**What needs to be done:** Set down the whole listing below exactly, without pictures.

>>>

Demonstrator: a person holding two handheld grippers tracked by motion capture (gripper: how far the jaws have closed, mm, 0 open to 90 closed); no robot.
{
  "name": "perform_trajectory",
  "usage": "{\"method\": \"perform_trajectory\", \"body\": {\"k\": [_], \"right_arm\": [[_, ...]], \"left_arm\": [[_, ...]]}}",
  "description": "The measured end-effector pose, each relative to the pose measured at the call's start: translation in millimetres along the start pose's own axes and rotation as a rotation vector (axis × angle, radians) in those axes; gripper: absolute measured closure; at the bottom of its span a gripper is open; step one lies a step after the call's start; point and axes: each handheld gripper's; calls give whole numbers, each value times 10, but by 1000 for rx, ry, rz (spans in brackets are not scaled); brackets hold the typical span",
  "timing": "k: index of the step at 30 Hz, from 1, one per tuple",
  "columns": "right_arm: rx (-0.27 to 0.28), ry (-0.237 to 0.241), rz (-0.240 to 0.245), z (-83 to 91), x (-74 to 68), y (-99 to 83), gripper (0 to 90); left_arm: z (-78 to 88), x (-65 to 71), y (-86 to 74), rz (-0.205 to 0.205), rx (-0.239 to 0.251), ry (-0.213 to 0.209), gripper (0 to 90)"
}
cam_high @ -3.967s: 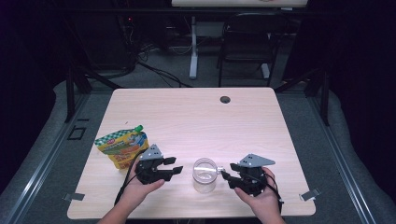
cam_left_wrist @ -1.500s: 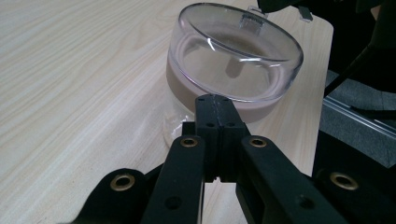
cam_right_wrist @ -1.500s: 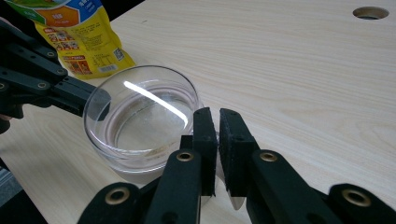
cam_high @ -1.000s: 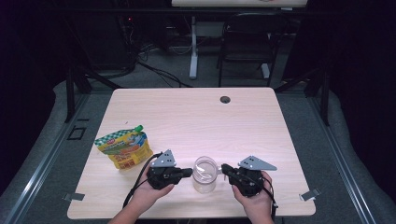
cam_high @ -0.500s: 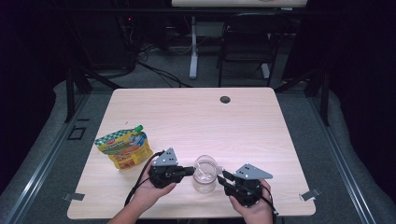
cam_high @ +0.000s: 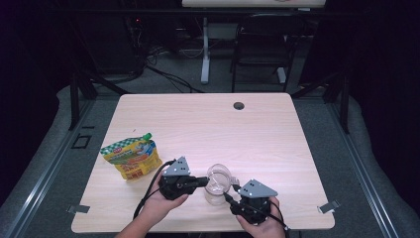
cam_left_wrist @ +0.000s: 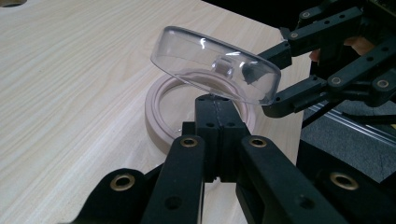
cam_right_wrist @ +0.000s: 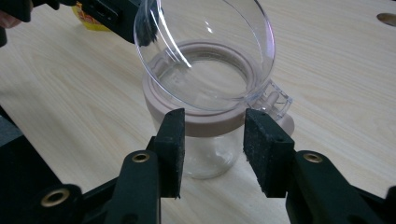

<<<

**Output:**
Demonstrator: a person holding two handheld grippers tracked by motion capture (gripper: how far the jaws have closed, mm, 0 open to 90 closed); no robot.
{
  "name": "perform_trajectory",
  "usage": "{\"method\": \"perform_trajectory\", \"body\": {\"k\": [_], \"right_arm\": [[_, ...]], \"left_arm\": [[_, ...]]}}",
  "description": "The measured end-effector pose, each relative to the pose measured at the call's start: translation in millimetres along the start pose's own axes and rotation as a rotation vector (axis × angle, radians) in those axes; gripper: absolute measured closure; at the bottom of its span a gripper is open; step one lies a step after the call's start; point and axes: each handheld gripper's; calls give whole numbers, each value times 10, but by 1000 for rx, ry, rz (spans in brackets are not scaled); brackets hold the typical span",
  "timing": "k: index of the step at 30 Hz, from 1, one per tuple",
  "columns": "right_arm: rx (-0.27 to 0.28), ry (-0.237 to 0.241), rz (-0.240 to 0.245), z (-83 to 91), x (-74 to 68), y (-99 to 83), gripper (0 to 90); left_arm: z (-78 to 88), x (-65 to 71), y (-86 to 74), rz (-0.205 to 0.205), rx (-0.239 to 0.251), ry (-0.213 to 0.209), gripper (0 to 90)"
}
cam_high @ -3.967s: 
cam_left_wrist @ -1.500s: 
cam_right_wrist @ -1.500s: 
cam_high @ -1.000s: 
cam_high @ -0.500s: 
cam_high @ +0.000s: 
cam_left_wrist @ +0.000s: 
cam_right_wrist @ +0.000s: 

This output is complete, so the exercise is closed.